Eugene BILDERBECK, Plaintiff-Appellant, v. WORLD WIDE SHIPPING AGENCY, a corporation, Frankolyn Shipping, Ltd; Star Shipping A/S, Defendants-Appellees.
    No. 84-2580.
    United States Court of Appeals, Ninth Circuit.
    Argued and Submitted June 12, 1985.
    Decided Nov. 13, 1985.
    Philip R. Weltin, Weltin & Van Dam, San Francisco, Cal., for plaintiff-appellant.
    Wayne F. Emard, Acret & Perrochet, San Francisco, Cal., for defendants-appellees.
    Before MERRILL and GOODWIN, Circuit Judges, and WILLIAMS, District Judge.
    
      
       The Honorable David W. Williams, Senior United States District Judge for the Central District of California, sitting by designation.
    
   GOODWIN, Circuit Judge.

Eugene Bilderbeck, an injured longshoreman, appeals from a summary judgment in favor of defendant shipowners. The district court granted summary judgment after striking from Bilderbeck’s pleading his allegations of liability based on a theory that the shipowner had placed on the market or in the workplace a dangerously defective product (ship). We affirm.

In 1972, Congress amended the Longshoremen’s and Harbor Workers’ Compensation Act, 33 U.S.C. § 901, et seq., to foreclose a shipowner’s previous “no fault” liability based on a theory of unseaworthiness or nondelegable duty. Scindia Steam Navigation Co. v. De Los Santos, 451 U.S. 156, 165, 101 S.Ct. 1614, 1621, 68 L.Ed.2d 1 (1981); see 33 U.S.C. § 905. In return for a longshoreman’s loss of the right to collect compensation from the stevedore and then sue the ship for unseaworthiness, his compensation payments from the stevedore for injuries incurred in the course of employment were substantially increased.

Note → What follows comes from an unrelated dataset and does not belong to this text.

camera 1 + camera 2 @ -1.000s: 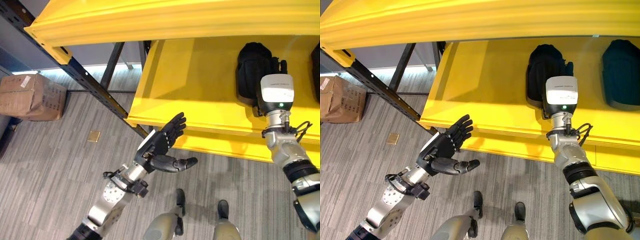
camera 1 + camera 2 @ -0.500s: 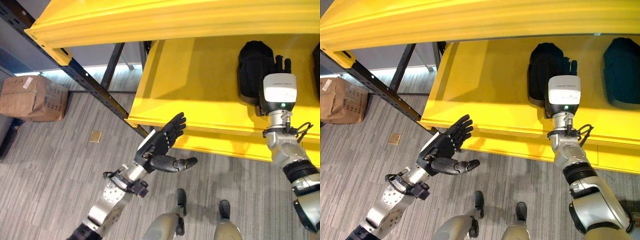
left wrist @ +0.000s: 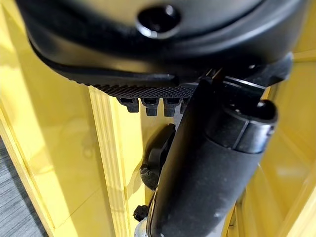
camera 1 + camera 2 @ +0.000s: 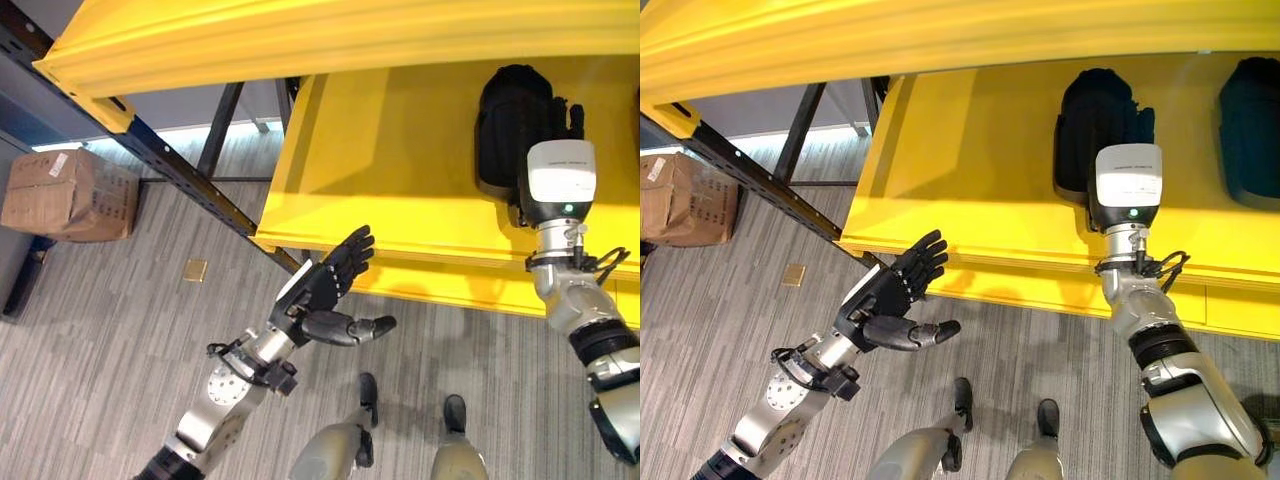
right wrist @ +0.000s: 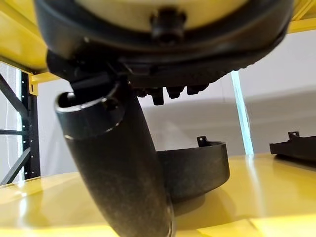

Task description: Move parts from the plastic box to the shelf.

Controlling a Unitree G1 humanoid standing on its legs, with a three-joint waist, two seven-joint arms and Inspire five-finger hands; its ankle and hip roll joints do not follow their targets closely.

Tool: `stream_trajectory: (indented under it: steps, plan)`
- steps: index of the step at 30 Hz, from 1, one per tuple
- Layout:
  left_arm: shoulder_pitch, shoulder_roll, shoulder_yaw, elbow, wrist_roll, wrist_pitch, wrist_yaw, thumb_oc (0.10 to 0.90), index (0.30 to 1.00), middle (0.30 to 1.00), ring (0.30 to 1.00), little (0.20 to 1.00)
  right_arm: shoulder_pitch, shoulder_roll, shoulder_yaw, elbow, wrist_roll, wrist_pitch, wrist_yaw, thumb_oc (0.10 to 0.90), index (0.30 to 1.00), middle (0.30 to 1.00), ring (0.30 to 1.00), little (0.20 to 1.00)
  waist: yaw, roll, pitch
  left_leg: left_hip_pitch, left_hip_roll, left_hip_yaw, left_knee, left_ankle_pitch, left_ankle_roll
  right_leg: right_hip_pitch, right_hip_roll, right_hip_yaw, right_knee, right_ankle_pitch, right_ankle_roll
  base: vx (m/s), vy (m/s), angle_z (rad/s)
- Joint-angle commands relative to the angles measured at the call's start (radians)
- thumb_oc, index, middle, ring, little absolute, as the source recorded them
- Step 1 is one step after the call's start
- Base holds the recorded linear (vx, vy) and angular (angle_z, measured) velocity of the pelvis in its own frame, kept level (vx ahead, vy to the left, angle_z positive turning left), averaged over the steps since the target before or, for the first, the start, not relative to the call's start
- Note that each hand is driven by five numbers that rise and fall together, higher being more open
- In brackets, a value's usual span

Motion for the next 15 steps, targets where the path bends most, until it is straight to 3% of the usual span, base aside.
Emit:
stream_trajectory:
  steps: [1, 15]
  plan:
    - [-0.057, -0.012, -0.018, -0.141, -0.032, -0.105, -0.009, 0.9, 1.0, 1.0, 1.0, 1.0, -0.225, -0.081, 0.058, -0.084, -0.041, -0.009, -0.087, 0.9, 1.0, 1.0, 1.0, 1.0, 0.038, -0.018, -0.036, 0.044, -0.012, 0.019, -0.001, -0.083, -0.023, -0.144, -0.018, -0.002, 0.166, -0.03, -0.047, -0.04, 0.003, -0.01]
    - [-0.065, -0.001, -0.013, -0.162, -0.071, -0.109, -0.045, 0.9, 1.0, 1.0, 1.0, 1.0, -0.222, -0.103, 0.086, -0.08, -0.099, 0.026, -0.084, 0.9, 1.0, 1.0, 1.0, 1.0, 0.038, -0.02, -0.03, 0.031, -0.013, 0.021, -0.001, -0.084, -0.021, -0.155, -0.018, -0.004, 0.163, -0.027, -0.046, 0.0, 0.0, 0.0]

Scindia, 451 U.S. at 165, 101 S.Ct. 1621. The longshoreman still has a right to seek “third party” recovery from the shipowner for its negligence, but the stevedore’s obligation to indemnify the shipowner if the shipowner was held liable to the longshoreman has been abolished. Id. This amendment of the statute, therefore, precluded Bilderbeck from suing the vessel on which he was laboring for breach of warranty of seaworthiness.

The Scindia Court examined in detail the duties of the vessel and the stevedore in regard to loading and unloading operations. The Court held that a shipowner has a duty to furnish a ship and its equipment in condition so that the stevedore may carry on its cargo operations with reasonable safety. If a shipowner fails to warn the stevedore of a hidden danger which was known to the shipowner, or should have been known in the exercise of reasonable care, the shipowner could be liable if that form of negligence causes injury to a longshoreman. There is no warranty, however, running to the workman, that the vessel is free from defect. Once the stevedore’s cargo operations have begun, in the absence of contract provision, positive law, or custom to the contrary, the shipowner has no general duty to supervise or inspect to discover dangerous conditions that develop within the confines of the cargo operations that are assigned to the stevedore. Id. at 166— 72, 101 S.Ct. at 1621-25. See also Wilhelm v. Assoc. Container Transportation (Australia), Ltd., 648 F.2d 1197 (9th Cir.1981) (longshoreman cannot maintain an action in strict products liability against a vessel owner, citing Scindia).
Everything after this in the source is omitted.